Recently, a natural L/F-transferase substrate with a physiological function, PATase, was discovered from E. coli for the first time [21,26]. Surprisingly, the N-terminus of the acceptor protein to be degraded was not a positively-charged amino acid (K or R) but a neutral one (M). In this case, the penultimate residue is a neutral and hydrophilic amino acid (N). Asparagine might bind favorably near the catalytic pocket of L/F-transferase, to overcome unfavorable binding of the N-terminal methionine to the catalytic core [26]. This is also in good accordance with our result of penultimate sequence dependency.

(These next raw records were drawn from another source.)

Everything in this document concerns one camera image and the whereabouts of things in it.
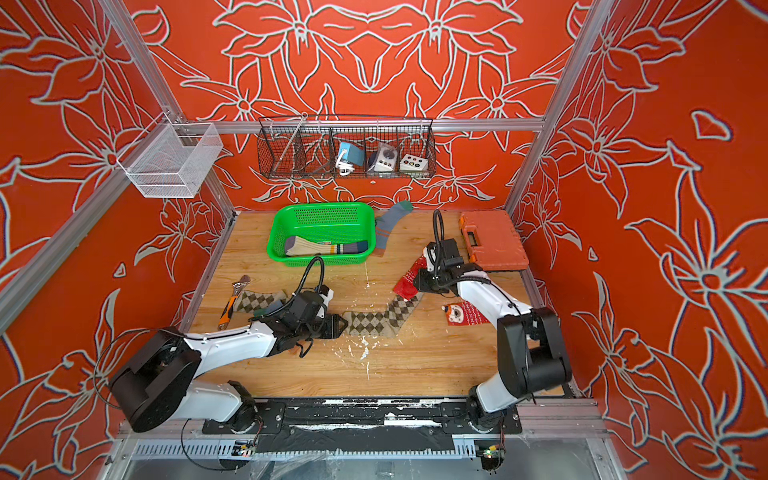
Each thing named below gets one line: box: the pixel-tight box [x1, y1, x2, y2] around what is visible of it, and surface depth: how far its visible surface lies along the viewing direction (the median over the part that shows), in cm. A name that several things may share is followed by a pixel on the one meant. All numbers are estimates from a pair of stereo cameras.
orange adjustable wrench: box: [218, 275, 251, 331], surface depth 94 cm
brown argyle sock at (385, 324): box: [343, 293, 424, 338], surface depth 92 cm
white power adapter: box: [374, 142, 398, 172], surface depth 94 cm
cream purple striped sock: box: [285, 236, 369, 256], surface depth 109 cm
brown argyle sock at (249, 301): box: [233, 290, 288, 316], surface depth 96 cm
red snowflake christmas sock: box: [393, 255, 427, 300], surface depth 99 cm
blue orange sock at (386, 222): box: [373, 201, 413, 257], surface depth 121 cm
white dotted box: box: [400, 154, 428, 171], surface depth 96 cm
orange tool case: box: [459, 210, 529, 271], surface depth 108 cm
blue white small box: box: [339, 142, 364, 166], surface depth 85 cm
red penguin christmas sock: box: [441, 300, 490, 326], surface depth 92 cm

In conclusion, although the transfer reaction occurred to all acceptor peptides with a basic amino acid at the N-terminus, the transfer rate clearly depended on the penultimate residue of the acceptor. To introduce non-natural amino acids most efficiently by the NEXT-A reaction, one should use acceptor peptides/proteins with serine or arginine at the N-terminal penultimate residue. The reaction rate of phenylalanine transfer to the acceptor peptide (e.g. 0.076 μM/min for 7.3 μM KQC-acdAla) was slightly higher than that of the non-natural amino acid transfer. Nevertheless, the reaction rate of non-natural amino acid transfer (Table 1) seems practical for the prompt introduction of the probe toward various kinds of peptides. In addition to the protein engineering point of view, our results implied natural bacterial substrate proteins to be degraded may possess small, hydrophilic, or positively-charged amino acids at the N-terminal penultimate residue. As physiologically important substrates of L/F-transferase for protein degradation, also known as “the N-end rule substrate” have been seldom found until today [15], further systematic study for finding the N-end rule substrate is needed to prove this implication.